Im letzten Blog wurde schon die Idee der Gleichheit gestreift – die Eigentümer von Schwarz-Pharma gaben bekannt, daß alle Mitarbeiter, unabhängig von Hierarchie und Betriebszugehörigkeit, mit einer gleichhohen Prämie am Unternehmensverkauf partizipieren werden. Dieses Hochhalten der Gleichheitsidee ist typisch für Familienunternehmen, bringt aber einige Risiken mit sich – vor allem in der familieninternen Nachfolge.
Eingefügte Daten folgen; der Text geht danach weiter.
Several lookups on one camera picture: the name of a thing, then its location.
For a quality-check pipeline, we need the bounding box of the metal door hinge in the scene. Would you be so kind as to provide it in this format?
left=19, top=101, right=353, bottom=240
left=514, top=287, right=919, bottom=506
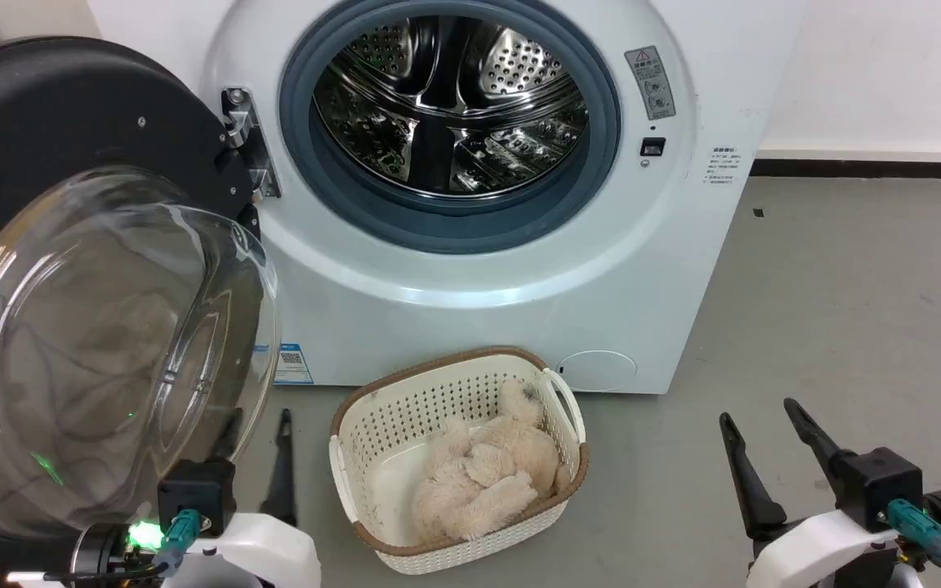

Gleichheit! Nach Tippen dieses Begriffs drängt sich das Ausrufezeichen geradezu auf – sie ist leicht einzufordern und schnell proklamiert. Wer mag dies auch bestreiten? Sich für Gleichheit einzusetzen, findet immerfort Zustimmung; wer hingegen für Ungleichheit kämpft, wird mit einer recht übersichtlichen Anhängerschar rechnen müssen.
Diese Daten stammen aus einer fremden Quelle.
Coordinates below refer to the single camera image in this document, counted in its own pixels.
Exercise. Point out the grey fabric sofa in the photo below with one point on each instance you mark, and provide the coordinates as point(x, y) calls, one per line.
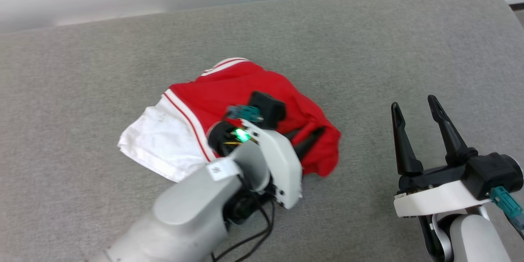
point(368, 49)

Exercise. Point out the dark baseboard strip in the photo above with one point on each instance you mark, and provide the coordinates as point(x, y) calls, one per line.
point(516, 6)

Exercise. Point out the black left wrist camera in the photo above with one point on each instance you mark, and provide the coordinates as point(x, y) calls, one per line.
point(267, 108)

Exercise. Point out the teal left camera connector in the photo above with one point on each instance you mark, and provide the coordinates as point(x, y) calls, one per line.
point(245, 112)

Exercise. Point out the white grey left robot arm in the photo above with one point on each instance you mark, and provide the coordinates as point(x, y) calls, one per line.
point(184, 213)

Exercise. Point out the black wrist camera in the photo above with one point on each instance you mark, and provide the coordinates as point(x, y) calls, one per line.
point(495, 174)
point(267, 108)

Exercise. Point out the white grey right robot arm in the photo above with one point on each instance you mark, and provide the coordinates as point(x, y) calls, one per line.
point(475, 237)

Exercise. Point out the teal camera connector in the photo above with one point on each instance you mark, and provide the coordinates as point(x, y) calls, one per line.
point(245, 112)
point(507, 206)

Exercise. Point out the red and white basketball jersey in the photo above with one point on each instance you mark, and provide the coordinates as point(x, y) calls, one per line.
point(229, 90)

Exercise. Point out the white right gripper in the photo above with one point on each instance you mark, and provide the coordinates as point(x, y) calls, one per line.
point(438, 198)

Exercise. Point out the teal right camera connector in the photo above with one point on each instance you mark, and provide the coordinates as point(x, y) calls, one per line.
point(507, 206)

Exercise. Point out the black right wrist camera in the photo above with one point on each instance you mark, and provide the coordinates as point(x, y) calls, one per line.
point(495, 174)

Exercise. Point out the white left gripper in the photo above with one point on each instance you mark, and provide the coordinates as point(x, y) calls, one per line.
point(282, 163)
Nicht nur in philosophischen Debatten sondern auch im alltäglichen Miteinander zeigt sich, daß die Gleichheit gerne mit Gerechtigkeit verknüpft wird („Es ist gerecht, alle gleich zu behandeln!“). Man schafft sich metaphorisch gesprochen einen Kommunikationsjoker, der (fast) immer „sticht“. Wissenschaftler sprechen hier auch von einer erschwerten Negierbarkeit. Alle Geschwisterkinder, auch diejenigen, die noch weit entfernt sind, das Wort „Negierbarkeit“ lesen zu können, wissen um diesen Umstand: Voller Empörung wird unter Zuhilfenahme bekannter Druckmittel (Tränenfluß etc.) Beschwerde geführt, daß der Bruder oder die Schwester ein ganze (!) Minute länger am Computer gespielt und dabei auch noch ein Stück (!) Schokolade mehr gegrabscht hat. Ähnliche Muster lassen sich in Unternehmerfamilien beobachten – man ersetze hierzu einfach Computer und Schokolade durch Geschäftsführungsgehalt, Gesellschafteranteil, Ausschüttungshöhe, Einsatz fürs Unternehmen, Urlaub, Anerkennung durch den Vater etc. – und bekommt mehr als nur ein Ahnung, welche Sprengkraft in der so verlockend einfachen und vermeintlich gerechten Idee der Gleichheit steckt.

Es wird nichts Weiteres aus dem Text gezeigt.